SMSD Python Bindings

Python interface for SMSD (Small Molecule Substructure Detector) -- a high-performance library for substructure search, Maximum Common Substructure (MCS), and molecular similarity.

Features

  • SMILES parsing and writing -- built-in OpenSMILES parser, no RDKit or CDK required
  • Substructure search -- VF2++ subgraph isomorphism
  • MCS search -- McSplit with seed-and-extend, orbit pruning, coverage-driven termination
  • Tautomer-aware matching -- keto/enol, amide, imidazole tautomer equivalence
  • RASCAL screening -- O(V+E) Tanimoto-like similarity upper bound
  • Fingerprints -- path-based and MCS-aware fingerprints for pre-screening

Requirements

  • Python >= 3.8
  • C++17 compiler (GCC 7+, Clang 5+, MSVC 2019+)
  • CMake >= 3.15
  • pybind11 >= 2.12

Installation

From source (recommended)

cd python/
pip install .

Development install

pip install -e ".[dev]"

Build with specific compiler

CMAKE_ARGS="-DCMAKE_CXX_COMPILER=g++-13" pip install .

Quick Start

from smsd import parse_smiles, find_mcs, is_substructure, similarity

# Parse SMILES strings
benzene = parse_smiles("c1ccccc1")
phenol  = parse_smiles("c1ccc(O)cc1")

# Substructure search
assert is_substructure(benzene, phenol)  # benzene is in phenol

# Maximum Common Substructure
mcs = find_mcs(benzene, phenol)
print(f"MCS size: {len(mcs)} atoms")  # 6

# Similarity
sim = similarity(benzene, phenol)
print(f"Similarity: {sim:.3f}")  # ~0.857

API Reference

SMILES Parsing

from smsd import parse_smiles, to_smiles

mol = parse_smiles("c1ccccc1")
print(mol.n)              # 6 atoms
print(mol.atomic_num)     # [6, 6, 6, 6, 6, 6]
print(mol.aromatic)       # [True, True, True, True, True, True]
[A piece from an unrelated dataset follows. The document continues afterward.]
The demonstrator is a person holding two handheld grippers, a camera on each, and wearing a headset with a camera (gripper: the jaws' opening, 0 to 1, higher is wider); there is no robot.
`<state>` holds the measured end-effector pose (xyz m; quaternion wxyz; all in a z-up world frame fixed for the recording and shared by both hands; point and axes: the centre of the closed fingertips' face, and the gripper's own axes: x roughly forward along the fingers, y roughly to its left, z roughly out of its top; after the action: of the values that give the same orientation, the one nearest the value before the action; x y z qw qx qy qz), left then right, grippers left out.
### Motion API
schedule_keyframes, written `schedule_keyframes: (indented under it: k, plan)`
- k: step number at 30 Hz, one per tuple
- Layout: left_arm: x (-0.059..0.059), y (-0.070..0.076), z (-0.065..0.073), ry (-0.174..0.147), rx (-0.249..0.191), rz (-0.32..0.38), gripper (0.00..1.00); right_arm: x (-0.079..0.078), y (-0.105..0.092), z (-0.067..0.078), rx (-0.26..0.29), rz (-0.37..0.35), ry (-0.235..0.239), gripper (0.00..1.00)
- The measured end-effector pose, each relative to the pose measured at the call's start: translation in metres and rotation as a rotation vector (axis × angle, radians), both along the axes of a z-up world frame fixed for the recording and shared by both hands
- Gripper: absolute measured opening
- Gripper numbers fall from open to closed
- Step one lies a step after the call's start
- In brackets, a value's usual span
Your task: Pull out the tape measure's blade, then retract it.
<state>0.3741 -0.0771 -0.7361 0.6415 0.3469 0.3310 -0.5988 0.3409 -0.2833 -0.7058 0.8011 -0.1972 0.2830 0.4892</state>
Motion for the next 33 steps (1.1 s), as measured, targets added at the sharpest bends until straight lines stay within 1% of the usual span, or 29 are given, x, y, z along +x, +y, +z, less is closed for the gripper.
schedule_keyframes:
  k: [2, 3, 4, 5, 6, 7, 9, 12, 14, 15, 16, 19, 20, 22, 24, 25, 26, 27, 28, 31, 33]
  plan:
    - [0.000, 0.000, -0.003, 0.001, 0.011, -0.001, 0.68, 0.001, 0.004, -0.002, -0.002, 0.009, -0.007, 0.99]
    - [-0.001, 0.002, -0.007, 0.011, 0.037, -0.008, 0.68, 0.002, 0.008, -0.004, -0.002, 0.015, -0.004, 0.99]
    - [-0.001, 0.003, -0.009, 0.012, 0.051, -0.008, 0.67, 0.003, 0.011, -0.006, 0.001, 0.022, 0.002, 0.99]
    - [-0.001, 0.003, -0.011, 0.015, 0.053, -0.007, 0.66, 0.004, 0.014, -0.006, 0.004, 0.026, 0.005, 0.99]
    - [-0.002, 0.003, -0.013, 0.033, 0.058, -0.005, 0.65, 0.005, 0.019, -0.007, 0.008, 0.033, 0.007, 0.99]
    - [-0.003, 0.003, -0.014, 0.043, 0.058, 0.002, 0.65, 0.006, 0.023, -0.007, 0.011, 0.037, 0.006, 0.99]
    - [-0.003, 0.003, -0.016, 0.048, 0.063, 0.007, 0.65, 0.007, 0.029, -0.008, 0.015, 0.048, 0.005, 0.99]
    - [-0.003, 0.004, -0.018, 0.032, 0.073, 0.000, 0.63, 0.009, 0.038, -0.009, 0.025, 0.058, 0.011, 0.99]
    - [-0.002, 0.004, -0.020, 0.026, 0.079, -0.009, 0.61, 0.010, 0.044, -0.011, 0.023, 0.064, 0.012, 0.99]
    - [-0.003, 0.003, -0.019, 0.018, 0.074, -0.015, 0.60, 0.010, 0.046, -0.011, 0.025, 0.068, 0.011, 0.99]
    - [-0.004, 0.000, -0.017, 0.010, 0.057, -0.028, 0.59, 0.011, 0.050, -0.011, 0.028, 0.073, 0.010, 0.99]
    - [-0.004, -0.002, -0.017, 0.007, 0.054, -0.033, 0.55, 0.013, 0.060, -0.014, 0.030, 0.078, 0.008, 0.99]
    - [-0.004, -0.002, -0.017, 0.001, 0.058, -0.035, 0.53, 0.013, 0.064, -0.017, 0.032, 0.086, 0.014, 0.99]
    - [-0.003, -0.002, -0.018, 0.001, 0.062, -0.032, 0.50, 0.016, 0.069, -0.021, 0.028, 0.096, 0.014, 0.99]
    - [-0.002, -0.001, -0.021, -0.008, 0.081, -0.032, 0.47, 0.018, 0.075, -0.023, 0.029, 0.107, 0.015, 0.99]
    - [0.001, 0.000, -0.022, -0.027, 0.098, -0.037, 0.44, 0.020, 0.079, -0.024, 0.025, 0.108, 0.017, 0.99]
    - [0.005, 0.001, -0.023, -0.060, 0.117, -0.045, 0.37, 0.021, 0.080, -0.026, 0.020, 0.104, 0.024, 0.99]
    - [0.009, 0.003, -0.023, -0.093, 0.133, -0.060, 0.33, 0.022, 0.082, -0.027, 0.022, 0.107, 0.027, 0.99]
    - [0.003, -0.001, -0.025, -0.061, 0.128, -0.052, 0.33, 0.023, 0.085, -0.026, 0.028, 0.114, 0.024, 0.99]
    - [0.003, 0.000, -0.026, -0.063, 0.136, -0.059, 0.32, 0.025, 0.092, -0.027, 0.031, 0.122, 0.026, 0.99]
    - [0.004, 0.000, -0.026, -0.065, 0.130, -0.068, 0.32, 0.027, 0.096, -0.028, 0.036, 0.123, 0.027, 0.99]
smi = to_smiles(mol)      # canonical SMILES string

Substructure Search

from smsd import is_substructure, find_substructure, ChemOptions

query  = parse_smiles("c1ccccc1")
target = parse_smiles("c1ccc(O)cc1")

# Boolean check
if is_substructure(query, target):
    print("Query is a substructure of target")

# Get atom mapping
mapping = find_substructure(query, target)
# Returns list of (query_atom, target_atom) pairs
for qi, ti in mapping:
    print(f"  query atom {qi} -> target atom {ti}")

# Custom options
opts = ChemOptions()
opts.ring_matches_ring_only = True
is_substructure(query, target, opts=opts, timeout_ms=5000)

MCS Search

from smsd import find_mcs, ChemOptions, McsOptions

g1 = parse_smiles("CC(=O)Oc1ccccc1C(=O)O")   # aspirin
g2 = parse_smiles("CC(=O)Nc1ccc(O)cc1")       # acetaminophen

# Default MCS
mapping = find_mcs(g1, g2)
print(f"MCS size: {len(mapping)}")

# Tautomer-aware MCS
taut = ChemOptions.tautomer_profile()
mapping = find_mcs(g1, g2, chem=taut)

# With MCS options
mcs_opts = McsOptions()
mcs_opts.timeout_ms = 5000
mcs_opts.connected_only = True
mapping = find_mcs(g1, g2, opts=mcs_opts)

# Convenience wrapper (accepts SMILES strings directly)
from smsd import mcs
mapping = mcs("c1ccccc1", "Cc1ccccc1", tautomer_aware=True)

Similarity and Screening

from smsd import similarity_upper_bound, screen_targets, similarity

g1 = parse_smiles("c1ccccc1")
g2 = parse_smiles("Cc1ccccc1")

# Single pair
sim = similarity_upper_bound(g1, g2)
print(f"Similarity: {sim:.3f}")

# Convenience wrapper (accepts SMILES)
sim = similarity("c1ccccc1", "Cc1ccccc1")

# Batch screening
library = [parse_smiles(s) for s in smiles_list]
query = parse_smiles("c1ccccc1")
hits = screen_targets(query, library, threshold=0.5)
# Returns indices of molecules with similarity >= 0.5

Fingerprints

from smsd import (
    path_fingerprint, mcs_fingerprint,
    fingerprint_subset, analyze_fp_quality,
    fingerprint, tanimoto,
)

mol = parse_smiles("c1ccccc1")

# Path fingerprint (returns set bit positions)
fp = path_fingerprint(mol, path_length=7, fp_size=2048)

# MCS-aware fingerprint
fp_mcs = mcs_fingerprint(mol, path_length=7, fp_size=2048)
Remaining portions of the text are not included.